The need for this new degree is driven by the industry. There is no other school that offers this degree in the surrounding states of Wyoming, Montana and Idaho. Students wanting a degree in mortuary science have typically had to go to school in California, Arizona or Colorado. No other school offers this program in Utah.
Mortuary Science is a Health Sciences degree. The new program doesn’t start until January, so students wanting to take mortuary science are in the process of taking pre-requisite classes. The classes these students need to take depend on which discipline they are studying. They need to take such courses as communication and psychology.
“Students will not only need technical skills such as embalming, but will also need communication and psychology skills,” Sherrie Loewen, division chair for Allied Health said.
At this time the school is in the process of hiring a program administrator. This person will develop the curriculum for the program and get it ready for college approval. Time is needed to accomplish this and to do other things such as preparing the embalming lab.
SLCC had to acquire a funeral home license to meet requirements set forth by the state. The students will be embalming bodies and sending them back for family held funeral services.
“The embalming lab will be will be sharing space with health science cadaver lab,” Ken Freeman, a health science professor said.
At this time there are over forty students enrolled in the Intro to Mortuary Science class. The technical classes for mortuary science will be held at the Jordan Campus, which is on 9000 South and Bangerter Highway.
Being held at this campus, the lab classes will begin in Summer Semester 2012. Embalming is a lab class for example. Classes will cover more than just the science of the profession, though.

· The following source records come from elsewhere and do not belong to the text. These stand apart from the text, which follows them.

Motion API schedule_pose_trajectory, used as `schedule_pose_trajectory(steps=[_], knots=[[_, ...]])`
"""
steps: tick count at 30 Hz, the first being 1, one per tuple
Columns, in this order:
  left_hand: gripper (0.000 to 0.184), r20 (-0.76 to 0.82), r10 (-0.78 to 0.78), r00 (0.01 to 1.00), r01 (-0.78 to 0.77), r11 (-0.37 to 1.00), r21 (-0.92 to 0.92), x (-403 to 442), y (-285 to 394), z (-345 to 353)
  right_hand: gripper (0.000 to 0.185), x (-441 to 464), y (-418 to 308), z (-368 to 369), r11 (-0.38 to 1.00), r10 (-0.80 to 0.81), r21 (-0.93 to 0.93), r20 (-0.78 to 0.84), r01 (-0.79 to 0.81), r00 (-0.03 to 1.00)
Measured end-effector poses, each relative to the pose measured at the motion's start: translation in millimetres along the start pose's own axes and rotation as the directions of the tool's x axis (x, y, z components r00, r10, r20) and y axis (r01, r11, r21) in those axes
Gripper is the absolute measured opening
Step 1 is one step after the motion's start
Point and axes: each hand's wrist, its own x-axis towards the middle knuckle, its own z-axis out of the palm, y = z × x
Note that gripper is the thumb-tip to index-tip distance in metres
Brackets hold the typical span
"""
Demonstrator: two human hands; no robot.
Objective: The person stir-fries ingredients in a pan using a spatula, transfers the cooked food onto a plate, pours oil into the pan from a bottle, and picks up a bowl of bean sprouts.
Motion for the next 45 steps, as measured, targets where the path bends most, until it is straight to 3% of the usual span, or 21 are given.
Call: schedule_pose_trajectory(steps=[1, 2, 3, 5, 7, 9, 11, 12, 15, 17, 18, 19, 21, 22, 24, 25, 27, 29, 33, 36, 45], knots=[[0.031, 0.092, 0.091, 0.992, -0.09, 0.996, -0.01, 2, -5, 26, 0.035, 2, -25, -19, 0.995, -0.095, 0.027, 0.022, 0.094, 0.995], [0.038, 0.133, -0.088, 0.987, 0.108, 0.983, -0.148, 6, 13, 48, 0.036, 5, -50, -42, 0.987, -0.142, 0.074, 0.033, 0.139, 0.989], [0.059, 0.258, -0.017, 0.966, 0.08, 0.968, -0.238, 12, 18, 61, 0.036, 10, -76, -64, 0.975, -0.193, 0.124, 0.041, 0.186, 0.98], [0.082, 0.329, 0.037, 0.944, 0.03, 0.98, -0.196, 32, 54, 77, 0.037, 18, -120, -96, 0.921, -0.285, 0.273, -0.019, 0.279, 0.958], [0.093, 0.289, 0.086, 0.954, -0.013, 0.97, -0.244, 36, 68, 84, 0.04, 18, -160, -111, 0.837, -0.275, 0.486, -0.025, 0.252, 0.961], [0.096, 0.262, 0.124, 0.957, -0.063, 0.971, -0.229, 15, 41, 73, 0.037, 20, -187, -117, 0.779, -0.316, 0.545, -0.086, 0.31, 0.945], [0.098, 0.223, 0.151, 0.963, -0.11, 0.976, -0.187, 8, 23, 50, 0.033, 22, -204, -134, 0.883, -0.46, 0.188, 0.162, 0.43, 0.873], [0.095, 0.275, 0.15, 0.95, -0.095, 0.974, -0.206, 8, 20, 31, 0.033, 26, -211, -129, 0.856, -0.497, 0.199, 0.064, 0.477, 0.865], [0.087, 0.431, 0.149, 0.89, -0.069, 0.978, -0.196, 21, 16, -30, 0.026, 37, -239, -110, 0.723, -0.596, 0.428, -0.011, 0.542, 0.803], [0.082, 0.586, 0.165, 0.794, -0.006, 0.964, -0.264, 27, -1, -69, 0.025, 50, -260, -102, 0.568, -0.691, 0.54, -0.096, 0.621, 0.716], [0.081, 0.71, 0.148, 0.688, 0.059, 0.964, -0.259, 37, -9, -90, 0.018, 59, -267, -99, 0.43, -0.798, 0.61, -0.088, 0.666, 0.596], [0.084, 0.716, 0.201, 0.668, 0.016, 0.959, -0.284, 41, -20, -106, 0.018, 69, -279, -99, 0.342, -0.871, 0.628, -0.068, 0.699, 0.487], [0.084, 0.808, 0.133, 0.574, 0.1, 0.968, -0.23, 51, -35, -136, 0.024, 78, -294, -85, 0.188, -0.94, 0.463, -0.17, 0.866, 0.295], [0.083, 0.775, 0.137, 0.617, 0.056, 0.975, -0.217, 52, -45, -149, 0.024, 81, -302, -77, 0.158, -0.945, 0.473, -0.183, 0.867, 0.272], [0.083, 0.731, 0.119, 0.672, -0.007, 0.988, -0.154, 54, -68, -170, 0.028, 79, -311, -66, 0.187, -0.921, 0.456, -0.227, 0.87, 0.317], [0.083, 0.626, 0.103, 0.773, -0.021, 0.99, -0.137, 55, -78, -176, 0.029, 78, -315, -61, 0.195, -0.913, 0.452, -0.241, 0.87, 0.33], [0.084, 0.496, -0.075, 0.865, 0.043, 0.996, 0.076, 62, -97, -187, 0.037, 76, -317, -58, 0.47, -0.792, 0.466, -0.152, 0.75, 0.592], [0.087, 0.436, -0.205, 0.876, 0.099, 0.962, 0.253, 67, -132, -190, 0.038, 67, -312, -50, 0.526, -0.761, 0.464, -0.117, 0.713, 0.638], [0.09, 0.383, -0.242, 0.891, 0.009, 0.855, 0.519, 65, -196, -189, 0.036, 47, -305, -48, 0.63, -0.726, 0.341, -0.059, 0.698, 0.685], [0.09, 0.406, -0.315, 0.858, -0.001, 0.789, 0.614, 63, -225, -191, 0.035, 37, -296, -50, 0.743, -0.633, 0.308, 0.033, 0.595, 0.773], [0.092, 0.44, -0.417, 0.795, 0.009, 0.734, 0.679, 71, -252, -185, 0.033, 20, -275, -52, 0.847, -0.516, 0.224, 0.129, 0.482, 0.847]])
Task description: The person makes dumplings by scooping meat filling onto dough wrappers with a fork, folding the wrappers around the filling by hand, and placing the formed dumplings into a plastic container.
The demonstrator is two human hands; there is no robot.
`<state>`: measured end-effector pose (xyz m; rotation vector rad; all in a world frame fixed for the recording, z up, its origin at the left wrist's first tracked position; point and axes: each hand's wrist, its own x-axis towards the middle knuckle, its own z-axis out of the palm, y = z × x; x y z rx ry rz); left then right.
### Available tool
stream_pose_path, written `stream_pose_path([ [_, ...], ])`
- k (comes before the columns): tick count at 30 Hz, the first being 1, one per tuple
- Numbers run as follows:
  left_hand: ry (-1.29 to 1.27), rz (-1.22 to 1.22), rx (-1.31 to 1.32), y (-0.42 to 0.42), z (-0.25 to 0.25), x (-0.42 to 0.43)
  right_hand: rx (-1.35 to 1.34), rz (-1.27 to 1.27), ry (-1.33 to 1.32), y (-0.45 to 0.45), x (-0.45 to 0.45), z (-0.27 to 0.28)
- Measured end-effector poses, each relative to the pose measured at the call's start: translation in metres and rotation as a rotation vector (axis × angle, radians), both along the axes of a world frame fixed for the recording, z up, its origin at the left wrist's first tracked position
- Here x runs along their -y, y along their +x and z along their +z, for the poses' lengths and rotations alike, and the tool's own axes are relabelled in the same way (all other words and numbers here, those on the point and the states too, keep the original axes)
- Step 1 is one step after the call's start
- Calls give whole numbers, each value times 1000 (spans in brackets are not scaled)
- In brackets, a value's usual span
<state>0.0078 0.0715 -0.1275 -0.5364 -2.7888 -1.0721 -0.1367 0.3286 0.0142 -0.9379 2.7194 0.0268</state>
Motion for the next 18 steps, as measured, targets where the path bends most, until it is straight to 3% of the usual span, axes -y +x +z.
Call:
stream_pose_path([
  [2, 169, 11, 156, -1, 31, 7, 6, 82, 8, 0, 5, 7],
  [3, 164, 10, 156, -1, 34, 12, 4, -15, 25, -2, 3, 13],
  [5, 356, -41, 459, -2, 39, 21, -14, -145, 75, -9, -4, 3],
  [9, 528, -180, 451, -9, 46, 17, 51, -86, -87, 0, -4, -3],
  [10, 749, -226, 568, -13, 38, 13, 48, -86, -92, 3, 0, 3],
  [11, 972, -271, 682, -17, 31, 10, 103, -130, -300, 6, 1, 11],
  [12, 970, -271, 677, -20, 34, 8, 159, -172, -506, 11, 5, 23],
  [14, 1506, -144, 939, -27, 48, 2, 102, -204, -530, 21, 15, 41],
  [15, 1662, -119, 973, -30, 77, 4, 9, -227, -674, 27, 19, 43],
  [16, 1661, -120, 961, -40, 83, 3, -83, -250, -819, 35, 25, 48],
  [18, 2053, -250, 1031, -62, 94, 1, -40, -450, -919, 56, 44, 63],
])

“Students will also have to take classes that study grief counseling, because as a mortuary director the student will have to be out in front with the family,” Loewen said.
As a mortuary director the student will be a licensed embalmer and because most mortuaries are small, family-owned businesses students will have to know accounting and general business practices.
Students following this career path must have graduated from an accredited AAS progam in mortuary science. This allows them to take the licensing exam. They also have to undertake a internship, as required by DOPEL, the licensing division. They must have 2000 hours of internship and 50 hours of embalming.
After they meet these requirements their education is finished. Students can move on and further their education to a bachelors degree or masters. Most major in either business or psychology for these degrees.
Students have to take two different tests for their license; they have to take a national board exam and a local state exam. These vary depending on the state the student will reside and work in. During the last semester the student will be able to review for the national exam. A student has to find out from the state they wish to reside in what the requirements are they have to meet for that state.